I mean, I sure like a pop and a box of chocolate-covered raisins when I go to the movies. Therefore I demand that all movie tickets include food.
I like to watch streaming videos on my phone. Therefore I demand that all phone plans include unlimited data.
I like big comfortable seats and laptop plugs when I travel on the inter-city train. Therefore I demand that municipal buses include these things.
You see where this goes?
And US healthcare is totally not the same. Firstly, the majority of US healthcare expenditures are tax-funded, about 65%, mostly through Medicare, Medicaid, tax subsidies and other programs. Secondly, it is effectively cartelized by the government, through incentives that make it extremely tax-advantageous to get healthcare through employers, to limits on the training and numbers of doctors that drive up prices, to now, a system of exchanges that require that people purchase insurance from approved insurers at government-set prices. It is so, so incredibly far from "everyone pays for his own healthcare through a system of private insurers".
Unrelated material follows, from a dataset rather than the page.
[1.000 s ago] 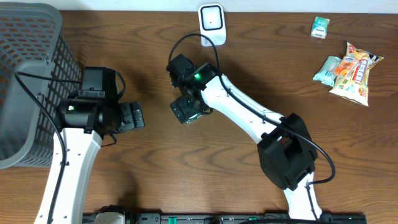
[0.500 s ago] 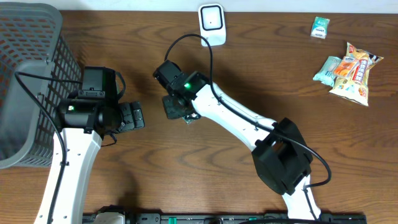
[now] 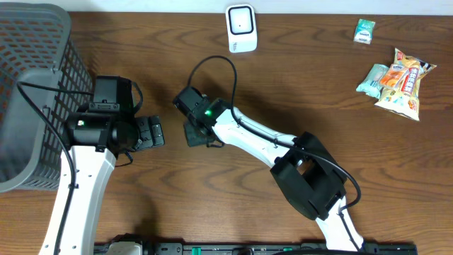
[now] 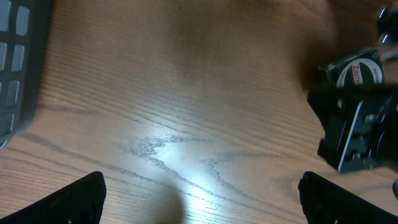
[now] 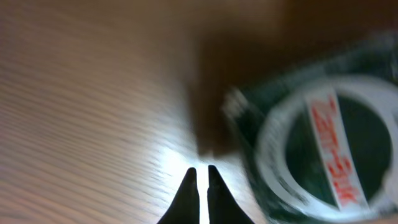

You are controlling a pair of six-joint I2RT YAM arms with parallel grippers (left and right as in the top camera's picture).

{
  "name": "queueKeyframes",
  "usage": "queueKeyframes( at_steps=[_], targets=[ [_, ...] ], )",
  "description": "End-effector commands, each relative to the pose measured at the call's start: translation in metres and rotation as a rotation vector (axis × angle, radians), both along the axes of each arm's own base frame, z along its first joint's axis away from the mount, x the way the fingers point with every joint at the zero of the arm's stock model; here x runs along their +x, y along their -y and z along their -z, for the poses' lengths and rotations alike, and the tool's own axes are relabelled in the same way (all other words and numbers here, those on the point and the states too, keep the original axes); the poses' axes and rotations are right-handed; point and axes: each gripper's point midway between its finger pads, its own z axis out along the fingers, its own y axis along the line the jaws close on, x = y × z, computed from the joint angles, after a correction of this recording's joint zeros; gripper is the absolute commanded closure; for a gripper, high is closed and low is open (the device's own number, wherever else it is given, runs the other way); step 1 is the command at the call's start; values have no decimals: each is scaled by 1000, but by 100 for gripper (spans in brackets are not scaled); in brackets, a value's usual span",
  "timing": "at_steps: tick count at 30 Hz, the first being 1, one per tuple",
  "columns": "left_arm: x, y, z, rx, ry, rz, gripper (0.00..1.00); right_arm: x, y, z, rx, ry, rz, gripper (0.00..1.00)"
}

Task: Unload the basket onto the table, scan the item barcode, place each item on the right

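The item is a dark green Zam-Buk tin (image 5: 317,134), lying label up on the wooden table. It also shows in the left wrist view as the tin (image 4: 356,67), partly behind my right gripper (image 4: 354,134). In the overhead view the right arm covers it. My right gripper (image 5: 200,186) is shut and empty, low over the table just left of the tin; in the overhead view the right gripper (image 3: 193,133) is left of centre. The white scanner (image 3: 241,28) stands at the far edge. My left gripper (image 3: 150,132) is open and holds nothing.
A grey mesh basket (image 3: 32,85) fills the left side, its edge (image 4: 18,68) close to the left arm. Snack packets (image 3: 396,79) and a small green packet (image 3: 364,31) lie at the far right.
My right gripper was open and higher, centred over the tin. Now it is shut and low at the tin's side, further left on the table. The left arm has not moved.
At first my right gripper was low over the tin with its fingers wide apart. Then it was higher and the tin lay label up on the table, slightly further right. It stayed open above the tin, and now it is shut beside it.
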Motion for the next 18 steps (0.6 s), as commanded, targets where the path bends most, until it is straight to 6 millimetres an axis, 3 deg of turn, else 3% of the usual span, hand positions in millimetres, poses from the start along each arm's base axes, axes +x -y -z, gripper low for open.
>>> queueKeyframes(
  at_steps=[1, 6, 12, 15, 18],
  targets=[
    [-1, 0, 3, 3, -10, -7, 2, -4, 14, 7, -63, -10, 22, 99],
    [-1, 0, 3, 3, -10, -7, 2, 8, 56, 11, -267, 91, 68, 99],
    [-1, 0, 3, 3, -10, -7, 3, 30, 113, -4, -494, 190, 134, 99],
    [-1, 0, 3, 3, -10, -7, 2, 39, 139, -20, -528, 166, 182, 99],
    [-1, 0, 3, 3, -10, -7, 2, 48, 144, -36, -453, 134, 223, 99]
  ],
)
Your healthcare analogy isn't good. The American health care system is dysfunctional for a variety of reasons; privatization is one aspect. There are efficiency gains to centralization under a public system, but it's not a sufficient condition.
There are plenty of countries that operate on a more private (less regulated) platform that have excellent health care opportunities, e.g. Thailand. Likewise, there are plenty of countries that operate on a publicly-funded model that have inferior healthcare, e.g. Russian Federation.
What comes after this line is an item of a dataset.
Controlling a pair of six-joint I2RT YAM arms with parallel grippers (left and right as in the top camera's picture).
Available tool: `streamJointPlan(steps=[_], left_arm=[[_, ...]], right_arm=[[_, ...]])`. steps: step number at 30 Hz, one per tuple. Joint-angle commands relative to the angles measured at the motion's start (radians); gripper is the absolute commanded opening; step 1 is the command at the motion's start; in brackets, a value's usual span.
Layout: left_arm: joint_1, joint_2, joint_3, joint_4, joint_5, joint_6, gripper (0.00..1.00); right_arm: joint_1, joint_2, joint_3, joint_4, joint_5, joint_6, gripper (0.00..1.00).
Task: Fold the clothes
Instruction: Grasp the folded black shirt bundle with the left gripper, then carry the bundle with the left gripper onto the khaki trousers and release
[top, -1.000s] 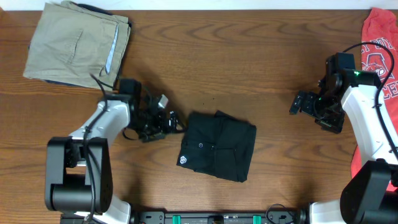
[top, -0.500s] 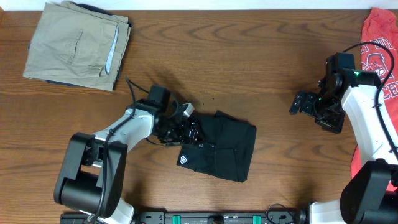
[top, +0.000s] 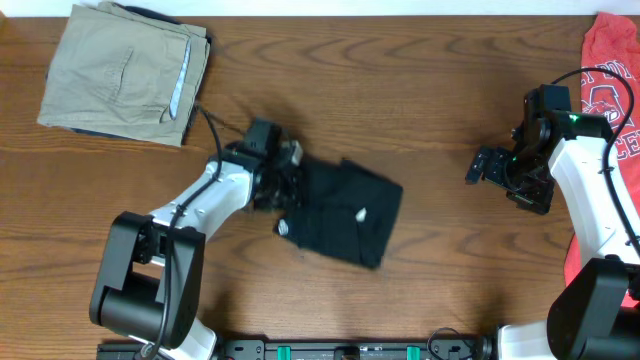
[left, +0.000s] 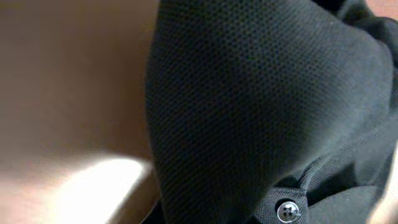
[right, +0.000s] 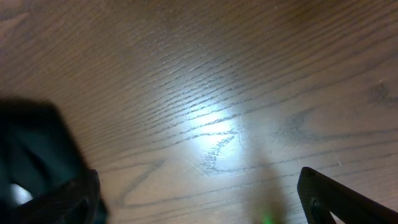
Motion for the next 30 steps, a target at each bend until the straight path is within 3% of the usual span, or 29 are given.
streamJointPlan(steps=[1,10,13,16,22,30], left_arm=[[0.007,0.01,0.074,0.041,-0.295,0.022,0.06],[0.074,0.01,0.134,0.198,-0.674,0.169,0.06],[0.13,0.01,0.136,0.263,-0.686,0.242,0.07],[0.187,0.01,0.146,0.306,-0.686,0.311,0.17],[0.261,0.01,0.178,0.384,-0.686,0.459,0.17],[0.278,0.008,0.279,0.413,-0.708,0.481,0.17]], right_arm=[[0.005,-0.005,0.011,0.0,-0.004,-0.009,0.99],[0.005,-0.005,0.011,0.0,-0.004,-0.009,0.99],[0.005,-0.005,0.011,0.0,-0.003,-0.009,0.99],[0.005,-0.005,0.011,0.0,-0.004,-0.009,0.99],[0.005,-0.005,0.011,0.0,-0.003,-0.009,0.99],[0.005,-0.005,0.011,0.0,-0.004,-0.009,0.99]])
Right, the argument in the article is based on one anrcdotal instance of an airline not lowering prices when they introduced Basic Economy to a market. The interpretatoon of the evidence is intellectually lazy; who's to say the two alternatives were not (1) raising prices for everyone or (2) introducing Basic Economy to maintain the current price.
And yes, original commenter, I'm American and I'd prefer an unbundled pricing model because I don't use or need most of the things that get bundled into the price.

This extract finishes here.